El diablo fuma, estrenada en la 75ª Berlinale, se sitúa en la ciudad de México, a mediados de los noventa, donde cinco hermanos pequeños se quedan solos al cuidado de su abuela, pues su padre ha partido en busca de la madre, cuyas súbitas crisis y comportamiento errático la llevan incluso a abandonar el hogar. La abuela, con principio de demencia, paranoica, cree la casa invadida por seres hostiles que acechan la menor oportunidad para asaltarla.
Los niños protagonistas de El diablo fuma se cuidan entre sí, añoran a la madre, miman a la abuela y a la vez defienden la unidad familiar a toda costa, enfrentándonse incluso a los servicios sociales que pretenden protegerlos. No dudan en mentir ingenuamente a medida que les observamos lidiar con su situación de desamparo, de abandono y necesidad de contar con sus padres, de explicarse a ellos mismos cómo han llegado hasta ahí y la añoranza de una vida feliz y divertida en la que aprendieron a valerse por sí mismos.
Ernesto Martínez Bucio nos muestra en su primer largometraje la progresiva degradación de las condiciones de vida de los niños, la imparable locura de la abuela, y su aislamiento del mundo exterior sacando lo mejor de su reparto (Mariapau Bravo Aviña, Rafael Nieto Martínez, Regina Alejandra, Laura Uribe Rojas, Donovan Said, Carmen Ramos, Micaela Gramajo y Bernardo Gamboa), que es cautivador, de una naturalidad e interacción increíble. Ningún niño tenía experiencia propia en la interpretación y el resultado de su trabajo es de una perfección encomiable, reconocemos cada personaje, cada reacción y a la vez su evolución dentro de la trama, sus emociones afloran de forma estremecedora sin perder su espontaneidad.
El director ha recurrido a retazos de su infancia para construir una historia con estas premisas: “Cuenta las partes, nunca el todo. No reconstruyas el espacio. Los recuerdos parecen recuerdos, fragmentos pegados con imaginación. Escarba en los huecos. Evita la metáfora. Materialice. Niegue la causa y el efecto sin abandonar la consecuencia. Deje que las cosas se desarrollen. Trabaje duro sin saber exactamente por qué. El horizonte no es importante, solo hay que seguir caminando. Busca el error honesto y permite que exista. Consérvalo, nútrelo y déjalo crecer sin miedo. Entierra el miedo. Juega. Ríe. Llora. Sueña. Encuentra el buen error. Fracasa mejor”. Martínez Bucio consigue estructurar su película de forma fluida, proporcionando la información que el espectador puede reunir y asimilar, para construir un mosaico familiar vívido e individualizado.

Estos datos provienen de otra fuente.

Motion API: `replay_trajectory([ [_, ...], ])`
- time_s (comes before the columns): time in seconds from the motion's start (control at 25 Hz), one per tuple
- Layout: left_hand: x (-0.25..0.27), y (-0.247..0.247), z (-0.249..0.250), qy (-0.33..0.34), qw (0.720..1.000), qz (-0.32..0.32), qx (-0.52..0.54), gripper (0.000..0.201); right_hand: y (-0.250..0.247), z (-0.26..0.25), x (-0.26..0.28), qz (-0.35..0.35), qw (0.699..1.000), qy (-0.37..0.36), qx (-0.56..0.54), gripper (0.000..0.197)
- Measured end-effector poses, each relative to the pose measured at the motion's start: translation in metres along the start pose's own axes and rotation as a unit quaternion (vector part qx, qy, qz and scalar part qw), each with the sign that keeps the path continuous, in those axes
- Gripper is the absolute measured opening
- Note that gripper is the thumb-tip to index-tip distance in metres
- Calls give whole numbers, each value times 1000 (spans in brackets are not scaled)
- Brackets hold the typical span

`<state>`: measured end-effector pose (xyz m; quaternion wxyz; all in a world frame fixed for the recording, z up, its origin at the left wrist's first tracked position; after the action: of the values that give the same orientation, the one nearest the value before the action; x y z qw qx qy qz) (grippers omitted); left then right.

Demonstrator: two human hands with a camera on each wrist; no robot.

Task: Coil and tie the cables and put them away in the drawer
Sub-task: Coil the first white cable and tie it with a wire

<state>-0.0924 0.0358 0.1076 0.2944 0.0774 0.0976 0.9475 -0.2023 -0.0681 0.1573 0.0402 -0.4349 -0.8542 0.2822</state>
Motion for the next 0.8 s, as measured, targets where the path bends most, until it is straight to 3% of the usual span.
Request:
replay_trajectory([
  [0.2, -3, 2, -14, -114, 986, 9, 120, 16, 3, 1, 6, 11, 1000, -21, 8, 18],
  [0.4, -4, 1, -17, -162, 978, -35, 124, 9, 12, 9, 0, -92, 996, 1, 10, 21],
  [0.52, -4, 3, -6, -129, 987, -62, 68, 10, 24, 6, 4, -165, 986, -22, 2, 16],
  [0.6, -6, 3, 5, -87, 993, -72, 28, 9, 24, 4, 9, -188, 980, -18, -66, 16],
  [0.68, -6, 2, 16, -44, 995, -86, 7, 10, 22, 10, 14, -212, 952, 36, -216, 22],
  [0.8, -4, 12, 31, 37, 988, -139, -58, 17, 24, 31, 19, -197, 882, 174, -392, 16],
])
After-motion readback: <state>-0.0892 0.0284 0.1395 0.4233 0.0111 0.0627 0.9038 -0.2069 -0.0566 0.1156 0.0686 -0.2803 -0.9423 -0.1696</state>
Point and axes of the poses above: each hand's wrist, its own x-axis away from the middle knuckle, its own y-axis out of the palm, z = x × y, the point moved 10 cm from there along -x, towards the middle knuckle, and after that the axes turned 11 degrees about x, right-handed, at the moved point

La puesta en escena evoluciona poco a poco desde un marco abierto e inclusivo, donde está presente el exterior hasta la claustrofobia de sentirnos encerrados en una jaula. Los niños, a las órdenes de la abuela cubren con papel las ventanas, se aislan totalmente, interiorizan nuevas rutinas llegando finalmente a racionar la comida. Abandonados a su suerte, supervivientes emocionales, frágiles y ciegamente apegados a lo único que conservan, la vida les ha confinado fatalmente. A lo largo de los días, en que sus vacaciones de verano han sustituido la libertad escolar por la vital y, finalemente, por la carga de la responsabilidad, los niños han ido perdiendo poco a poco sus sueños, su confianza en la vida y los adultos. Día a día, han sufrido el dolor de la pérdida una y otra vez, empezando por los padres, uno a uno, sus mascotas, sus posesiones más preciadas, en un sacrificio obligado y también voluntario, para acabar contando con lo único que les queda, con ellos mismos, su lealtad y su apego incondicional.